** WHAT TO PRODUCE **
Beneath this instruction is a listing; print exactly the lines in it starting at the line that contains "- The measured" and going through the line that contains "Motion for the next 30".

** GIVEN DATA **
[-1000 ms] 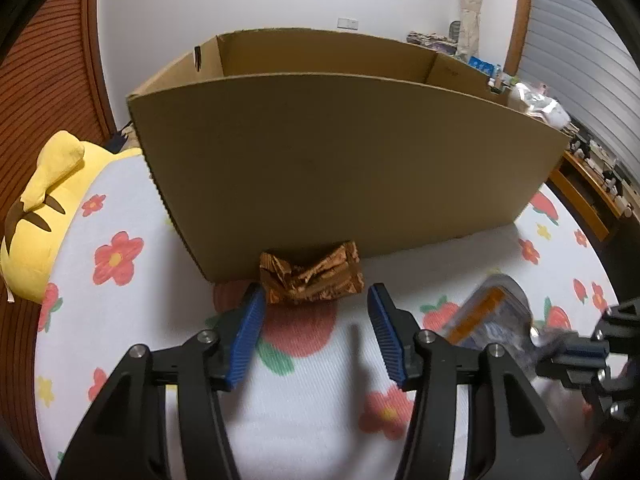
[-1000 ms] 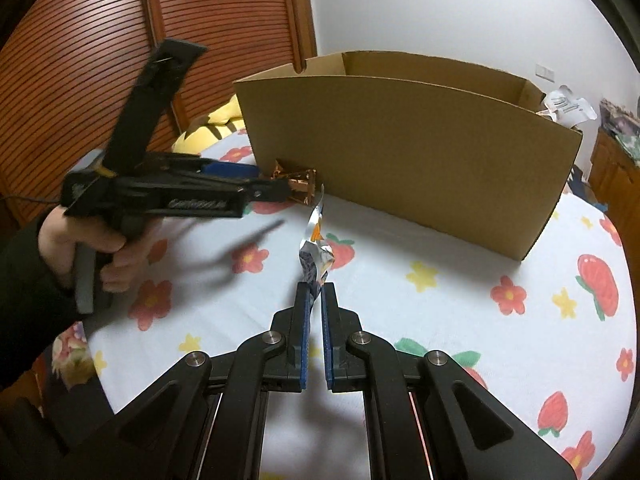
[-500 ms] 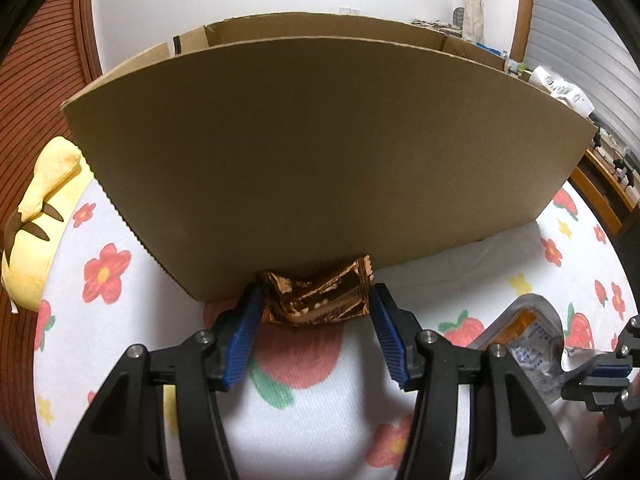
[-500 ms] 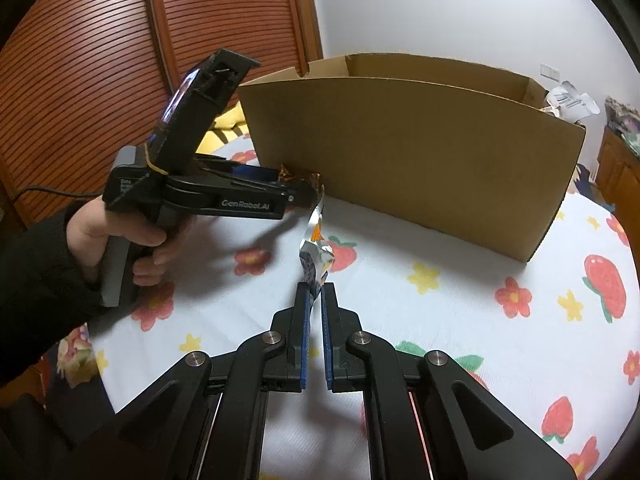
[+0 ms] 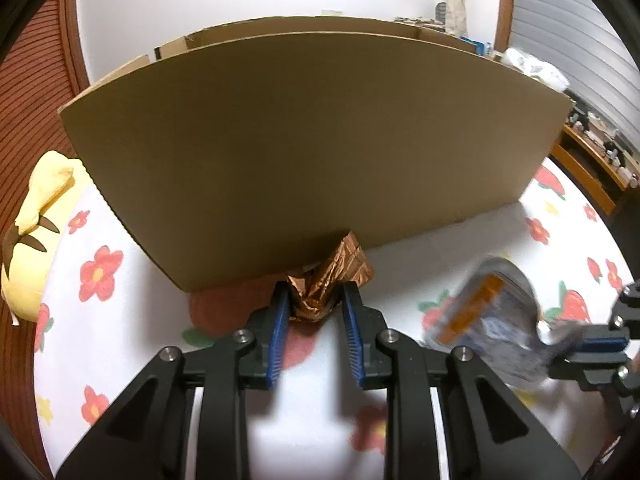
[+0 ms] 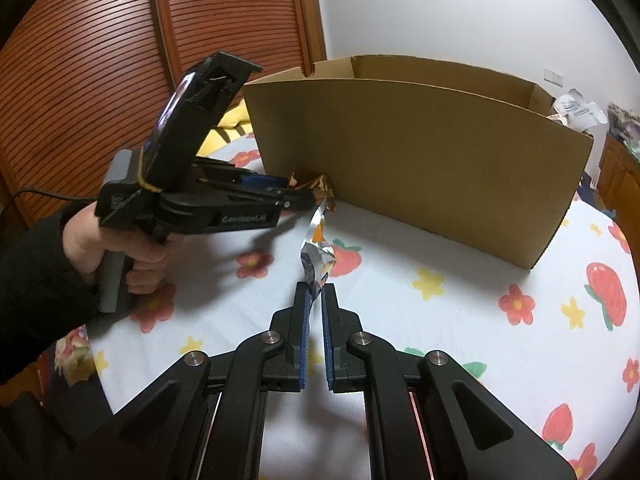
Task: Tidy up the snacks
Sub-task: 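Grasp the copper-wrapped candy with the left tool while the right tool holds the pouch, then carry the candy and pouch over the open box with both tools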
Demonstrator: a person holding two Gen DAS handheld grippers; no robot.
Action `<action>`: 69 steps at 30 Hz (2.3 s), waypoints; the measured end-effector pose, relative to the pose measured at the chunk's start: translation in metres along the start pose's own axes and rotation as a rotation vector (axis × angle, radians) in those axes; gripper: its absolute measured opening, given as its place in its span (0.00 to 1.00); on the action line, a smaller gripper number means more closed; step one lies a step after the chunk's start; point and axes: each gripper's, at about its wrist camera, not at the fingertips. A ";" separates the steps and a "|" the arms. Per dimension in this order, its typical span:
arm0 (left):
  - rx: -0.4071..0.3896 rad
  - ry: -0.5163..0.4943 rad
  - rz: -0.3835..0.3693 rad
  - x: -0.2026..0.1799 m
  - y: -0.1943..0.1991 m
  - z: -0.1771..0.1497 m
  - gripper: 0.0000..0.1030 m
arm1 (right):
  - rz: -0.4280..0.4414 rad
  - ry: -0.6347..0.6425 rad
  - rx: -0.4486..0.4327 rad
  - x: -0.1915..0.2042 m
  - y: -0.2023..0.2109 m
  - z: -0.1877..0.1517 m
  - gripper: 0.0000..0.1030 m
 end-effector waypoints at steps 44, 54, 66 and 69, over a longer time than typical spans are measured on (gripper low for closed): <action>-0.048 0.013 -0.054 0.016 0.033 -0.006 0.23 | -0.107 -0.004 0.142 0.013 -0.064 0.021 0.66; -0.078 0.052 -0.029 0.036 0.047 -0.011 0.23 | -0.160 0.108 0.172 0.028 -0.070 0.025 0.31; -0.110 0.050 -0.031 0.034 0.068 -0.011 0.23 | -0.121 0.105 0.144 0.041 -0.051 0.022 0.21; -0.131 0.041 -0.034 0.030 0.077 -0.005 0.23 | -0.121 0.099 0.109 0.030 -0.030 0.022 0.21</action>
Point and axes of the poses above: each gripper's, at about its wrist camera, not at the fingertips, and y roughly against the way its jaws point, x to its left, z to its top, and after that the axes turned 2 degrees about -x, right-handed
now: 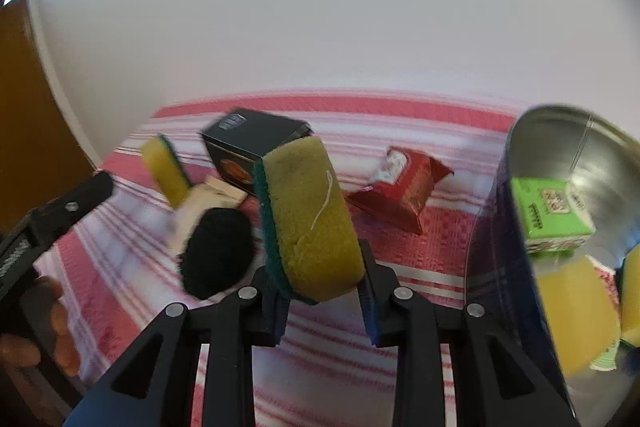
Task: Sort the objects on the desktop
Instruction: 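Grasp the green-edged yellow sponge with the right tool while the left tool grasps the black ball, then carry the sponge over the tin while the left tool carries the black ball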
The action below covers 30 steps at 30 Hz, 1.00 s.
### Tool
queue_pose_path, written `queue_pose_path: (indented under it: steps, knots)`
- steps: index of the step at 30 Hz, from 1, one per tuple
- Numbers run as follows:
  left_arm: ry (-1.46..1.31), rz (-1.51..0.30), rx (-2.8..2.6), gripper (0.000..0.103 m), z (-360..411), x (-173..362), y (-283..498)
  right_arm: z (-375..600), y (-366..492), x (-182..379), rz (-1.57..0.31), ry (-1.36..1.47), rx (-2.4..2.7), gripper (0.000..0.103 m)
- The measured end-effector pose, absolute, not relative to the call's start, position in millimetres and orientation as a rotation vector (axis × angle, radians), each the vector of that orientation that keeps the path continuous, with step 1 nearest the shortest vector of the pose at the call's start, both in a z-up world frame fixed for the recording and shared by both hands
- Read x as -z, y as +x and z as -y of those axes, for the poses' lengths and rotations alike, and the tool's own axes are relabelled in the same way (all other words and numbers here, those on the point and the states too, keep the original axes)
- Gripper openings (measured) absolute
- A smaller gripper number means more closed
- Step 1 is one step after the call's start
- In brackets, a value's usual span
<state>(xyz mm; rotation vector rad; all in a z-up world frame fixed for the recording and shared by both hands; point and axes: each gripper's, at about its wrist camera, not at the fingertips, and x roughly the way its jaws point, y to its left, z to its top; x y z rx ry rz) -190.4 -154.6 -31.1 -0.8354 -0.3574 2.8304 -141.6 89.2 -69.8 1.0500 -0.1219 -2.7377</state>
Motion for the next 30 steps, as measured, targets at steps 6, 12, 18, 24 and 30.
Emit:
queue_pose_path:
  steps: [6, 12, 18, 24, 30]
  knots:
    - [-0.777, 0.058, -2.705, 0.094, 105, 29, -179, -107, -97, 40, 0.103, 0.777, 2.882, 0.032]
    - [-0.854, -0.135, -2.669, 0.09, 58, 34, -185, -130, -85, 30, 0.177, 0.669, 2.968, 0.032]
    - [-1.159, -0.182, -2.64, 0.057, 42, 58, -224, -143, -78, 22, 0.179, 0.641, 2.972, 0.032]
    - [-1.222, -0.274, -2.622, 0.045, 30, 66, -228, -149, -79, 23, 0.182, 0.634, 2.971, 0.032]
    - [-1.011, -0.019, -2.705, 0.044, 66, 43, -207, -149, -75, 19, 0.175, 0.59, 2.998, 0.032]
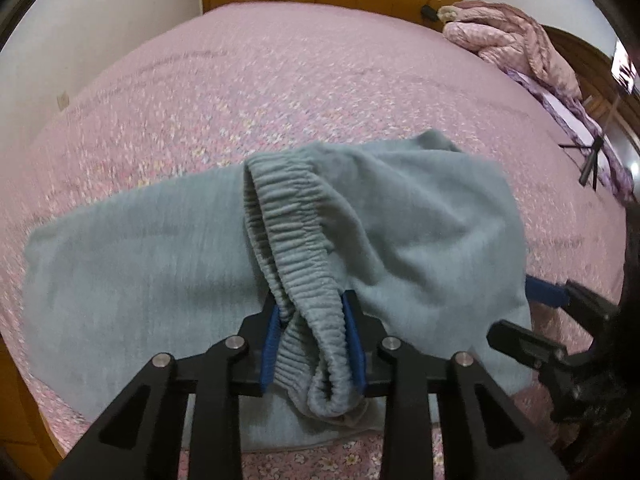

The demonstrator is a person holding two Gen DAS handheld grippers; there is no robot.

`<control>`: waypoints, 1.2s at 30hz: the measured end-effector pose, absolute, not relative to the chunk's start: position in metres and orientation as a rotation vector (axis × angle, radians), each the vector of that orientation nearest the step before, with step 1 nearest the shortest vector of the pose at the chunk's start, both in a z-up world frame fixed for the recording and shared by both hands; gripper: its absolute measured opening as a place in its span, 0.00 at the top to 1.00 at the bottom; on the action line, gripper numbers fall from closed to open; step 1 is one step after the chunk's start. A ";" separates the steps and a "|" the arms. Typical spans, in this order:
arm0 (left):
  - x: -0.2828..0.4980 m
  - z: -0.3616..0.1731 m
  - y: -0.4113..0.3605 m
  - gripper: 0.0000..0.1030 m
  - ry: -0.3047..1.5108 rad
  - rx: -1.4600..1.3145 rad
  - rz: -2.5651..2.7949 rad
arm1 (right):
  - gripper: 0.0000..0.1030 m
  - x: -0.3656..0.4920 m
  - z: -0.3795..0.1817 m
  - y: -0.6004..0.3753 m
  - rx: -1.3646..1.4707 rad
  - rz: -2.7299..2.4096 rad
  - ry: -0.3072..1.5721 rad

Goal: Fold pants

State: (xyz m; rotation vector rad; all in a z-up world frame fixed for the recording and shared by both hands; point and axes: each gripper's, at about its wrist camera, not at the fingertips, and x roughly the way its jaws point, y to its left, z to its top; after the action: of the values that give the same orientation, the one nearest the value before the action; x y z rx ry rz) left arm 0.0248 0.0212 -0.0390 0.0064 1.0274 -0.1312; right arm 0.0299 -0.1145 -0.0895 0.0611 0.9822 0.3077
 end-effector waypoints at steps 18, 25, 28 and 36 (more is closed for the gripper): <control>-0.005 0.037 0.074 0.74 0.882 -0.163 -0.190 | 0.26 0.025 -0.046 -0.133 0.082 0.282 0.908; -0.017 0.060 0.111 0.77 0.837 -0.165 -0.118 | 0.26 0.032 -0.049 -0.119 0.053 0.301 0.922; -0.020 0.065 0.130 0.79 0.821 -0.157 -0.068 | 0.26 0.032 -0.054 -0.114 0.045 0.305 0.931; -0.016 0.041 0.175 0.82 0.875 -0.182 0.029 | 0.26 0.038 -0.064 -0.098 0.008 0.304 0.954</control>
State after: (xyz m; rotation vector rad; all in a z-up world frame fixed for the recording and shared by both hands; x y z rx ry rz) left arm -0.0159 0.1750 0.0412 -0.1820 0.8748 0.0286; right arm 0.0383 -0.0982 -0.0640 0.0079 0.9535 0.3045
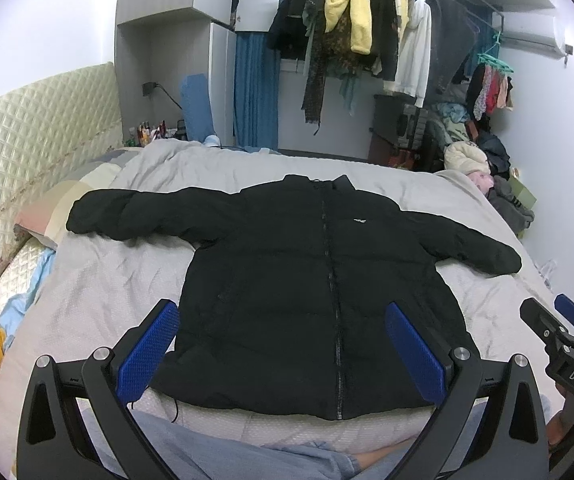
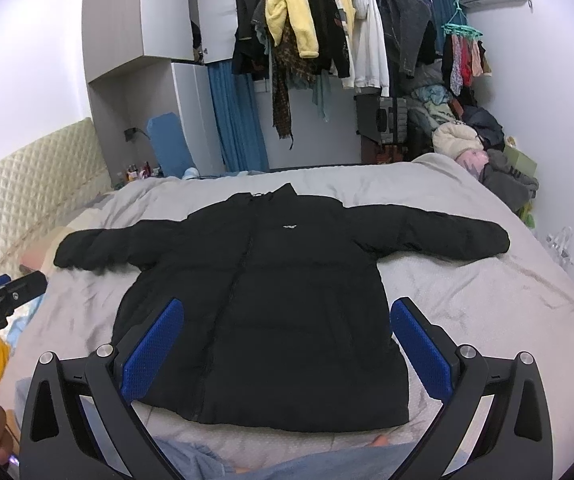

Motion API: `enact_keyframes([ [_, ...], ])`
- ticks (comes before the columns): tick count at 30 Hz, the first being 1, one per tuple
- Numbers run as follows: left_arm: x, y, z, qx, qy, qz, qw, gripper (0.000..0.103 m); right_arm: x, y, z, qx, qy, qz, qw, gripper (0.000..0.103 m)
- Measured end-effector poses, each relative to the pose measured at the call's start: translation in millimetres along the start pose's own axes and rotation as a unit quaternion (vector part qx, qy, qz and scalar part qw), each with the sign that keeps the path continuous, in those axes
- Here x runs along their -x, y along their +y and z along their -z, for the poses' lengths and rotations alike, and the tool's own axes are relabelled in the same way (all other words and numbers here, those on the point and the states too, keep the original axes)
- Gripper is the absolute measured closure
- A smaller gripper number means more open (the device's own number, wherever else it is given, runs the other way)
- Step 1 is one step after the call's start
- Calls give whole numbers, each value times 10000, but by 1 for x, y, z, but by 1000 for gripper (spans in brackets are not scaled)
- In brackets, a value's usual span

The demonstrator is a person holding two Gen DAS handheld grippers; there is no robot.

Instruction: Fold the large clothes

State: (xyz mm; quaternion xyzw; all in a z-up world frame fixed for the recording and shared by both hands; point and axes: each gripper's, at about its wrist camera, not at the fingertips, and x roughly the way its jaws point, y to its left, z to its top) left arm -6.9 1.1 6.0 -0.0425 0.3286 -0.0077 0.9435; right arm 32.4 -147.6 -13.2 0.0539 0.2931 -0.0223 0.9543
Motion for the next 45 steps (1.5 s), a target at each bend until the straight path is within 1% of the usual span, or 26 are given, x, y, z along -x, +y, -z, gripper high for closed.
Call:
enact_keyframes([
  [5, 0, 0, 1, 34, 2, -24, 10000, 0, 1, 0, 1, 78, -33, 88, 9999, 0],
  [10, 0, -2, 1, 28, 11, -14, 10000, 0, 0, 1, 1, 87, 19, 67, 9999, 0],
  [13, -1, -2, 1, 66, -14, 55, 10000, 0, -1, 1, 2, 99, 40, 26, 9999, 0],
  [15, -4, -3, 1, 60, 16, 110, 9999, 0, -3, 0, 1, 58, 46, -7, 10000, 0],
  [17, -7, -4, 0, 35, 41, 89, 9999, 0, -5, 0, 0, 42, 55, -16, 10000, 0],
  [19, -9, -5, -1, 36, -11, 96, 9999, 0, -8, -1, -1, 71, 51, 34, 10000, 0],
  [21, -15, -7, -3, 17, -156, 148, 9998, 0, -11, -3, -3, 61, 39, 92, 9999, 0],
  [22, -19, -8, -5, -7, -171, 113, 9998, 0, -12, -5, -3, 41, 39, 91, 9999, 0],
  [25, -28, -7, -11, -38, -273, 141, 9995, 0, -17, -13, -6, -13, -24, -79, 10000, 0],
  [27, -34, -3, -17, -5, -340, 235, 9991, 0, -21, -21, -8, -134, -53, -198, 9997, 0],
  [29, -38, 0, -23, 43, -313, 332, 9989, 0, -24, -28, -9, -219, -92, -249, 9994, 0],
  [31, -43, 2, -30, 29, -282, 386, 9989, 0, -27, -32, -10, -212, -104, -180, 9996, 0],
  [33, -48, 2, -38, -12, -262, 351, 9990, 0, -30, -35, -12, -199, -107, -116, 9997, 0],
  [36, -51, 4, -48, -5, -364, 428, 9984, 0, -35, -39, -11, -191, -140, -95, 9997, 0],
  [40, -64, 5, -61, -89, -373, 532, 9978, 0, -40, -47, -14, -227, -331, 171, 9990, 0],
  [45, -84, 14, -69, 113, -538, 733, 9958, 0, -51, -68, -23, -462, -503, 249, 9974, 0],
])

** TASK RESULT **
- The measured end-effector pose, absolute, not relative to the call's start, position in millimetres and orientation as a rotation vector (axis × angle, radians), each the vector of that orientation that keeps the path continuous, with step 1 nearest the shortest vector of the pose at the call's start, both in a z-up world frame fixed for the recording and shared by both hands
- Read x as -z, y as +x and z as -y of those axes, for the poses' lengths and rotations alike, and the tool's own axes are relabelled in the same way (all other words and numbers here, those on the point and the states too, keep the original axes)
- Gripper openings (measured) absolute
- A smaller gripper number means more closed
- Step 1 is one step after the call's start
- In brackets, a value's usual span
<state>(xyz mm; rotation vector rad; all in a z-up world frame fixed for the recording and shared by both hands; point and axes: each gripper's, at about its wrist camera, not at the fingertips, and x roughly the way its jaws point, y to its left, z to its top; x y z rx ry rz) -190.4 -154.6 -31.1 -0.8354 -0.3574 2.8304 -141.6 89.2 -69.8 1.0500 -0.1219 -2.7377</state>
Motion for the next 30 steps, as measured, targets at steps 6, 12, 18, 24 and 30.

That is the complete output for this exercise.